米国の返品文化を利用した革新的サービス『Happy Return』


消費大国アメリカでは、販売された商品の12%が返品される。

これが、Eコマースとなると更に増加し20~40%という数字も珍しく無いのである。
返品される商品は、レシートの無い物や、食べかけの食料品など多義に渡るが、世界最大の小売業者であるウォルマートでは、90日以内の返品は無条件に受け入れるし、カルフォルニア州などでは、法律で購入から7日以内の返品を義務化している自治体まで存在するのだ。

このアメリカに根付いた返品文化であるが、Eコマースの場合は、先程述べたように、商品を確認せずに購入する為、当然だが返品率は高くなる。
Amazonを含め、多くのEコマース業者は、返品に掛かる送料の負担は当然として、予め商品と一緒に返品用の送付状を同封する業者まで存在する。

この事が、彼らの収益力を圧迫しているのだ。

実際、ある調査では、アメリカの66%のEコマース利用者は、『返品送料自己負担』の場合は購入を諦める。さらに80%の利用者が送料無料が購買を決める大きな要因だと答えたのだ。
返品制度は、もはやEコマース業者にとって不可欠な物と言える。

そんな中、アメリカで新たなビジネスが誕生した。それは、返品代行業だ。
『Happy Return』と名付けられたこのビジネスは、ショッピングモール内に返品専用カウンターを設けたのだ。

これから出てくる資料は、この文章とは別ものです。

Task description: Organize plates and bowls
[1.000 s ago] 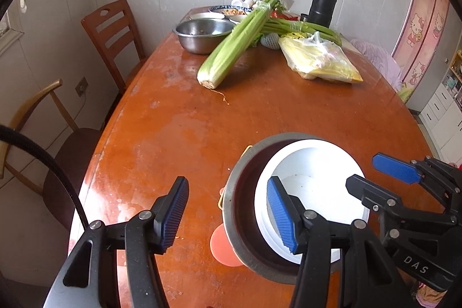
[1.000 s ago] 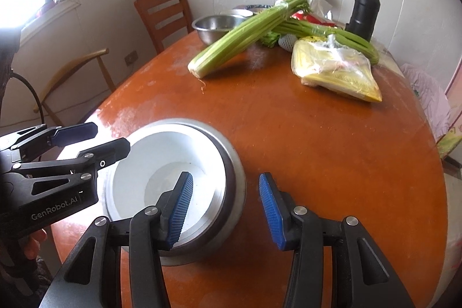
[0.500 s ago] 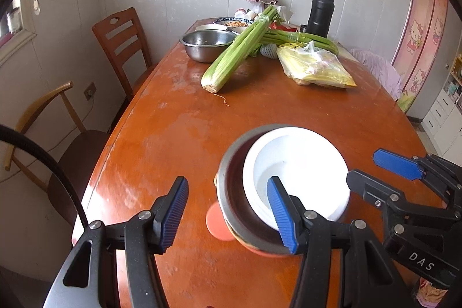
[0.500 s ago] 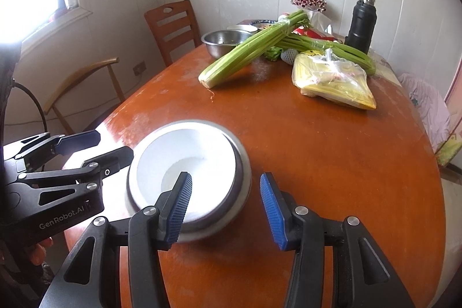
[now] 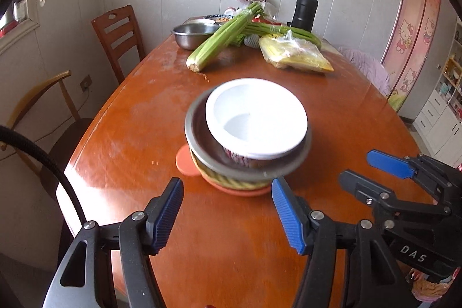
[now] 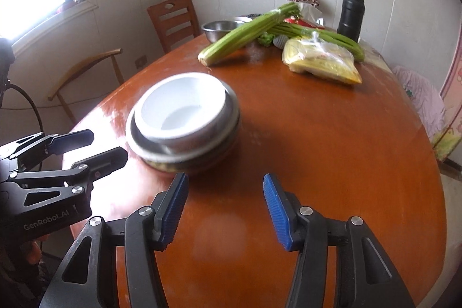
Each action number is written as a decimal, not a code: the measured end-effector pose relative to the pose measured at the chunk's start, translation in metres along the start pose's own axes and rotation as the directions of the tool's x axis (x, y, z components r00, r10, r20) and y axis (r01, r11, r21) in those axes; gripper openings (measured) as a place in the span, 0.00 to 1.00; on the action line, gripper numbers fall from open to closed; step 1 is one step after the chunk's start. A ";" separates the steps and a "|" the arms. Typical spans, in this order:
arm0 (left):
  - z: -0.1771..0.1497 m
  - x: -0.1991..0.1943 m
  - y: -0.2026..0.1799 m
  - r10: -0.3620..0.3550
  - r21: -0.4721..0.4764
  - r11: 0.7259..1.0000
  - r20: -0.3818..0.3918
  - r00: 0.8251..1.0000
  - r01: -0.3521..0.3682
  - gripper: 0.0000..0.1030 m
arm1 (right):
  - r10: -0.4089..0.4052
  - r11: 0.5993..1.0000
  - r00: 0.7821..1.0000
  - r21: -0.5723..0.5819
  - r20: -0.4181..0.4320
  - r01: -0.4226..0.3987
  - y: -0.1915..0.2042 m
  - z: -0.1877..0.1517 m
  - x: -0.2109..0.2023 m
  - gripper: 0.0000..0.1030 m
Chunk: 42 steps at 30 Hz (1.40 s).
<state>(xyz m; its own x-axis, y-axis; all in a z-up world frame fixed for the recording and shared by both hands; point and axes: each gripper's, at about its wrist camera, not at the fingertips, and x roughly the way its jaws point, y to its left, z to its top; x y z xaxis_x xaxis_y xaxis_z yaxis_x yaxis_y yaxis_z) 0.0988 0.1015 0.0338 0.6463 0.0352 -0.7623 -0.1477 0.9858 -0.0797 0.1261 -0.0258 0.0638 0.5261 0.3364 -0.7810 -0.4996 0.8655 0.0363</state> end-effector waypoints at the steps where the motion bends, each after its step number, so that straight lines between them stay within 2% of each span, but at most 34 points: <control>1: -0.004 -0.001 -0.004 0.008 0.009 1.000 -0.005 1.000 -0.008 0.61 | -0.002 1.000 1.000 0.010 -0.002 0.002 -0.003 -0.005 -0.002 0.54; 12: -0.032 -0.002 -0.019 0.031 -0.012 0.999 -0.014 0.999 -0.031 0.61 | 0.014 1.000 1.000 0.007 0.002 -0.014 -0.003 -0.034 -0.012 0.54; 42: -0.046 0.001 -0.026 0.028 0.008 1.000 -0.039 0.999 -0.027 0.61 | -0.006 1.000 1.000 0.027 -0.021 0.007 0.003 -0.046 -0.006 0.54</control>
<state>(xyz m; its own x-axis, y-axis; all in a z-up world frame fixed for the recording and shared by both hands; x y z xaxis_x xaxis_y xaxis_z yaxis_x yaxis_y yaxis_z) 0.0689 0.0685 0.0057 0.6122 0.0559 -0.7887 -0.1595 0.9857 -0.0539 0.0895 -0.0423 0.0395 0.5150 0.3233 -0.7939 -0.4775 0.8774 0.0476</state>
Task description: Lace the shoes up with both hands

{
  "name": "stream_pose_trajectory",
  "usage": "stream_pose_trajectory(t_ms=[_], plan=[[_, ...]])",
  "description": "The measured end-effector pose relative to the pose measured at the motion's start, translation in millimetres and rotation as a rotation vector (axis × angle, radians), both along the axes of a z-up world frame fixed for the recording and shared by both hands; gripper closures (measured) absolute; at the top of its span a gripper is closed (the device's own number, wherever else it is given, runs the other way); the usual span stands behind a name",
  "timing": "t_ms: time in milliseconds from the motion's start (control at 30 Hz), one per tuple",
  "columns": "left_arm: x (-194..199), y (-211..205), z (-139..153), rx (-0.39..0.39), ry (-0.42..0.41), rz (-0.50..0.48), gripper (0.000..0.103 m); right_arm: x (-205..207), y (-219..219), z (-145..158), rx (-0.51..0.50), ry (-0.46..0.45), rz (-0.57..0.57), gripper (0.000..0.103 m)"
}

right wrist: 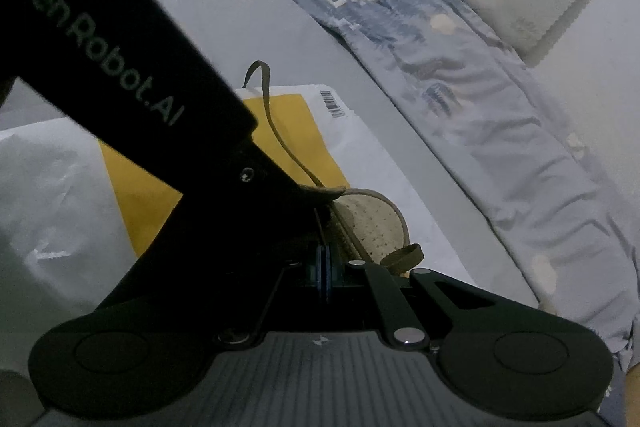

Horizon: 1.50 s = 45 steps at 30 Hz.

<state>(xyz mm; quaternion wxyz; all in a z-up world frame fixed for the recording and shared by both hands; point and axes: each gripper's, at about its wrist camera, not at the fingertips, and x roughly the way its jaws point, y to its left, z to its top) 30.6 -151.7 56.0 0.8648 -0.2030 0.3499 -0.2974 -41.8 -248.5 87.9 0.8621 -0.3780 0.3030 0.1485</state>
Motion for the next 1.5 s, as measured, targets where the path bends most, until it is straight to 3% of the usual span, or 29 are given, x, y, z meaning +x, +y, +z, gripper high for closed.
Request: stream_pose_trajectory(t_ms=[833, 900, 1033, 1300, 1400, 1500], plan=[[2, 4, 2, -0.025, 0.023, 0.006, 0.09, 3, 11, -1, 0.004, -0.049, 0.055, 0.101], [3, 8, 2, -0.063, 0.028, 0.027, 0.087, 3, 11, -2, 0.008, -0.052, 0.059, 0.101], [5, 20, -2, -0.155, 0.042, 0.12, 0.059, 4, 12, -2, 0.017, -0.056, 0.06, 0.101], [20, 29, -46, -0.463, 0.269, 0.285, 0.061, 13, 10, -1, 0.041, -0.053, 0.056, 0.101], [21, 29, -60, -0.552, 0.314, 0.347, 0.061, 11, 9, -1, 0.043, -0.053, 0.055, 0.101], [20, 28, -66, -0.582, 0.325, 0.383, 0.065, 9, 11, -1, 0.048, -0.054, 0.053, 0.101]])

ここでは、提携するEコマース業者への返品を代行してくれる。
返品の際に面倒なのが、段ボールに梱包して送付状を作り、最寄りの郵便局まで持っていく手間にある。『Happy Return』では、商品を無梱包の状態で持ち込めば、それだけで返金の手続きを行ってくれるのだ。

一方、Eコマース業者にとっての悩みは、個別に発生する送料負担へのコストだった。
しかし、『Happy Return』と提携する事で、商品を纏めて発送してくれる為、送料の一部がカット出来るメリットがある。

また、『Happy Return』を誘致するショッピングモールにもメリットがある。
それは、彼らのブースを設ける事で、今まで訴求出来なかった購買層の来店を促せるのだ。

このように、まさに『三方良し』のビジネスモデルであると言える。

ある程度のスケールに到達出来れば、そこから生まれる膨大な返品データの活用など、様々な可能性を秘めている上、無店舗でブースさえあれば展開できる。
この低コスト体質は、強力な武器だ。

ただ模倣され易いビジネスモデルの為にスピード感が要求されるが、この『返品』という所には、まだまだ新たなビジネスの可能性を感じるのも確かである。
Eコマース全盛の時代、業者と利用者の間に生まれるエリアには、まだまだチャンスが溢れているかもしれないのだ。